START Data extract
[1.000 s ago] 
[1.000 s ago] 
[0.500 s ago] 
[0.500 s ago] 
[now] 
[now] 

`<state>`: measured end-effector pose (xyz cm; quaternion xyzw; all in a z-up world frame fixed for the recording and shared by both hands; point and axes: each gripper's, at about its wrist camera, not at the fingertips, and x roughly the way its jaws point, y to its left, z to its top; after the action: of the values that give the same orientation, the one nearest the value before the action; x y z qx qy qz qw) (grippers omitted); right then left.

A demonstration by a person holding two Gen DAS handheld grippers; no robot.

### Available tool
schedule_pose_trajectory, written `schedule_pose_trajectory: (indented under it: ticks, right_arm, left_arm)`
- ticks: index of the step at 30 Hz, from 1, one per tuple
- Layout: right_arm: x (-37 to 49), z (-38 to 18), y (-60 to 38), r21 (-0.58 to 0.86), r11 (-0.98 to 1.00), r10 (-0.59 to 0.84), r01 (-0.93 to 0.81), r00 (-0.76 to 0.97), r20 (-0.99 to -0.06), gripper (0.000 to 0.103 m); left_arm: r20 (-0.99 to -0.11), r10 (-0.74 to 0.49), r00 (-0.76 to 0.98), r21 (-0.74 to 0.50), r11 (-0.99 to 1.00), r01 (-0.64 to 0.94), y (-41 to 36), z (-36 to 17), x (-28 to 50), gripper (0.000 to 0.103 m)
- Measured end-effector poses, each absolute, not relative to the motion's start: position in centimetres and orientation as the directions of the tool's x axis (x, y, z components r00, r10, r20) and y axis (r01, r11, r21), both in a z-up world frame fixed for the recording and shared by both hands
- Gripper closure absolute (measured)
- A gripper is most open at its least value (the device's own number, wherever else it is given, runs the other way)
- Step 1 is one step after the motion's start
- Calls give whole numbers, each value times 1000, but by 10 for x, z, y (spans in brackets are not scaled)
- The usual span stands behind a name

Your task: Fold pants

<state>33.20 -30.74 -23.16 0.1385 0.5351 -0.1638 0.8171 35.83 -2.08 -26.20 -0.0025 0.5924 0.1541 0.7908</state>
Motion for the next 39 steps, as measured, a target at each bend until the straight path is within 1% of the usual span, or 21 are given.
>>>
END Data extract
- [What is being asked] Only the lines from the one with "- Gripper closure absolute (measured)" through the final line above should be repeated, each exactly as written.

- [Task output]
- Gripper closure absolute (measured)
- A gripper is most open at its least value (the device's own number, wherever else it is given, runs the other way)
- Step 1 is one step after the motion's start
- Calls give whole numbers, each value times 1000, but by 10 for x, z, y (spans in brackets are not scaled)
- The usual span stands behind a name

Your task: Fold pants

<state>33.20 -30.74 -23.16 0.1385 0.5351 -0.1638 0.8171 35.83 -2.08 -26.20 -0.0025 0.5924 0.1541 0.7908</state>
Motion for the next 39 steps, as measured, a target at each bend until the straight path is within 1% of the usual span, or 21 are given.
>>>

The work on this exercise is now complete.